* _Work item_: Of the lines below, write out exactly those from the line with "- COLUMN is" through the line with "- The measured", both included, and skip the rest.

---- Dataset section

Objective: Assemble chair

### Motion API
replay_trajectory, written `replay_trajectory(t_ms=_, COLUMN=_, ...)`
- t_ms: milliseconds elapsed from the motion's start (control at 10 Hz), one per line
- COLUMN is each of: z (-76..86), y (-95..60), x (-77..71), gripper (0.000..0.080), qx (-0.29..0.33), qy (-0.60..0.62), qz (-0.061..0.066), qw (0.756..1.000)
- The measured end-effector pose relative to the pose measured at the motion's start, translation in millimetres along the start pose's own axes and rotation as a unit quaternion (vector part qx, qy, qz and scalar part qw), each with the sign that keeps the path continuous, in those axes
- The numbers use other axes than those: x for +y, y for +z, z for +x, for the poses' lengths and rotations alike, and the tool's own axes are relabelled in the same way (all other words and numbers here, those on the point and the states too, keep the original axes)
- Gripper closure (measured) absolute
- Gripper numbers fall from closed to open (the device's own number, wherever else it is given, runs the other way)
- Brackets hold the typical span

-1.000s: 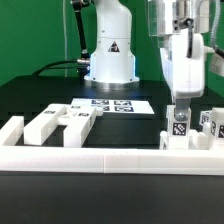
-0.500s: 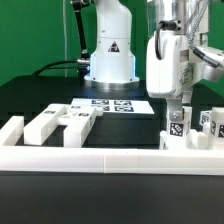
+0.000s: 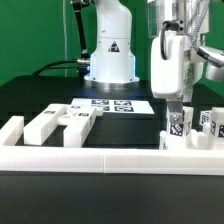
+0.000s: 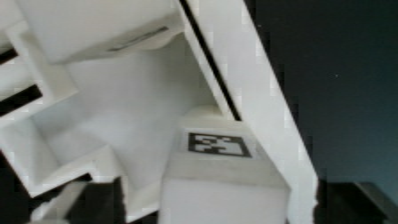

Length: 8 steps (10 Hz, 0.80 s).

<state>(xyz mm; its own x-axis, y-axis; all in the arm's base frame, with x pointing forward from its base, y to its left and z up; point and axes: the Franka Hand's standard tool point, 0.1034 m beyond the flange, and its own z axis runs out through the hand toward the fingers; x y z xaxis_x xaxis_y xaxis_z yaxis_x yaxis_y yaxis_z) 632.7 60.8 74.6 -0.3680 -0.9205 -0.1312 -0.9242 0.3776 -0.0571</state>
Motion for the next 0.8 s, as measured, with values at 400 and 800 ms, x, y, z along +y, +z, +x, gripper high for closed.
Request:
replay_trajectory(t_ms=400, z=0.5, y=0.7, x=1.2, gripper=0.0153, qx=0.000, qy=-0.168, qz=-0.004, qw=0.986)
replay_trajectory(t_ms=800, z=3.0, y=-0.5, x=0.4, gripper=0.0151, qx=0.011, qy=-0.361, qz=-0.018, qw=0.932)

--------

* _Problem solution_:
- COLUMN is each of: z (-76..86), y (-95..60), x (-77..71), gripper (0.000..0.080), qx (-0.29..0.33), qy (-0.60..0.62), qz (-0.061..0.066), qw (0.756..1.000)
- The measured end-effector pose relative to the pose measured at the motion's start, translation in millimetres along the start pose's own axes and rotation as a unit quaternion (vector part qx, qy, qz and scalar part qw), each with the sign that keeps the path continuous, in those axes

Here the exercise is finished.